Using the listing below, set down exactly the lines starting at the line that contains "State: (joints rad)" and ending at the line that contains "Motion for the", both included, and no others.

<<<<

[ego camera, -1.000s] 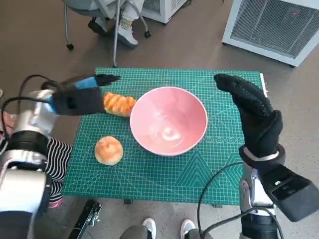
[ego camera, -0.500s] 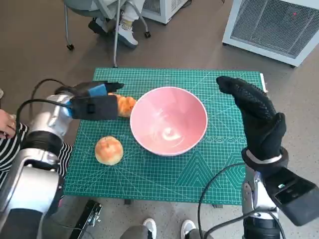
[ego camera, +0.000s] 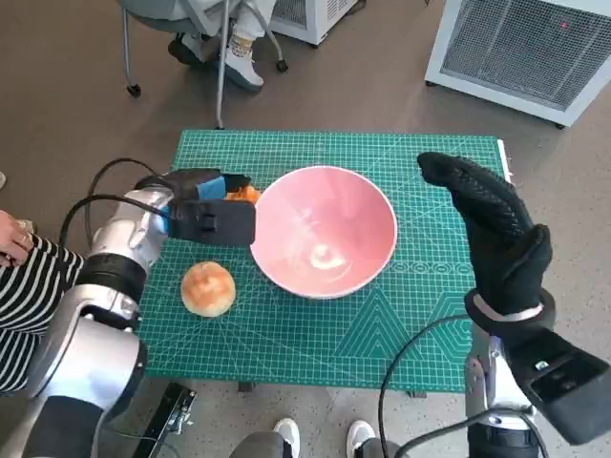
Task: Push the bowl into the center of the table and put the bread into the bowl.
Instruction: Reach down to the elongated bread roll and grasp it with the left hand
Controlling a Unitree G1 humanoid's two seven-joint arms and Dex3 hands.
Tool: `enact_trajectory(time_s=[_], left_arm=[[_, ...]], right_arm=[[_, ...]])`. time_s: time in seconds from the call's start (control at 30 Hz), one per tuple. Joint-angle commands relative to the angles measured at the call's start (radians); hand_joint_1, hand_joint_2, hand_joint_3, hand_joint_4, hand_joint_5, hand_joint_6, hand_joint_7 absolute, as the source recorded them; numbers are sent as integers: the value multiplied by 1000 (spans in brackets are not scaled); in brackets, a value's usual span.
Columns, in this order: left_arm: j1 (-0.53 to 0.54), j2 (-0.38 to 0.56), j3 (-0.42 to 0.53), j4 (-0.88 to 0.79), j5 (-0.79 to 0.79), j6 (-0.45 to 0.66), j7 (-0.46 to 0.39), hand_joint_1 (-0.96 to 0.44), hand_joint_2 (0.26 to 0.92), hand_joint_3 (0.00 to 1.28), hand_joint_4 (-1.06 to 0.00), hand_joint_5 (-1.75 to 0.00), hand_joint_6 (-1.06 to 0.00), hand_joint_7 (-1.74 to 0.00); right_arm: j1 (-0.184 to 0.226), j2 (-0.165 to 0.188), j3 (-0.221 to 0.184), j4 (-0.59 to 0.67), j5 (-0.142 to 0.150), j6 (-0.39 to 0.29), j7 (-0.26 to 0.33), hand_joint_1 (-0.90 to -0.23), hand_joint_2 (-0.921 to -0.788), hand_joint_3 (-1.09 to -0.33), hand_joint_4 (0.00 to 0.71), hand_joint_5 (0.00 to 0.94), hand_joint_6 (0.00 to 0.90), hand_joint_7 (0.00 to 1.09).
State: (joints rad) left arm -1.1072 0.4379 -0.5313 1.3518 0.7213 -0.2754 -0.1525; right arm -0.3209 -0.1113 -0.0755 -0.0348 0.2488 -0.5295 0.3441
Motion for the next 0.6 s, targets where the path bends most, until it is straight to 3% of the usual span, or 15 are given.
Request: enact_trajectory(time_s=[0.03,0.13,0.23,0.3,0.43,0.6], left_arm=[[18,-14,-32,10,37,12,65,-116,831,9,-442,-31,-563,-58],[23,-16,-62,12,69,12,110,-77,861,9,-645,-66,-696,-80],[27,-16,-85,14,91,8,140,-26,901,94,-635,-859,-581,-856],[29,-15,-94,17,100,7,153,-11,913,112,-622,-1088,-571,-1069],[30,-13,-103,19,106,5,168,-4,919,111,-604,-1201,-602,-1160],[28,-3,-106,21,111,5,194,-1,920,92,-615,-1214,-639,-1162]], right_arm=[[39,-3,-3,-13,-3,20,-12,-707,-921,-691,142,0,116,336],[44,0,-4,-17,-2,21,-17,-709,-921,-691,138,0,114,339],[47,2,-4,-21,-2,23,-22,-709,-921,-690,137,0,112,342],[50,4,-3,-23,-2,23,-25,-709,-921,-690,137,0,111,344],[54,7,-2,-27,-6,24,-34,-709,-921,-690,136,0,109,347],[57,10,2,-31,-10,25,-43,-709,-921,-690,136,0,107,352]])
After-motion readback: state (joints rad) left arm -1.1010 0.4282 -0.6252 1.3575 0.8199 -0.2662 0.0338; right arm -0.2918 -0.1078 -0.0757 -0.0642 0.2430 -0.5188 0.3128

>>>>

SOLUTION BELOW =
State: (joints rad) left arm -1.1072 0.4379 -0.5313 1.3518 0.7213 -0.2754 -0.1525; right arm -0.3209 -0.1113 -0.0755 -0.0348 0.2488 -0.5295 0.3441
Motion for the next 0.6 s, targets where the path bends most, until it is straight to 3% of the usual span, or 15 are given.

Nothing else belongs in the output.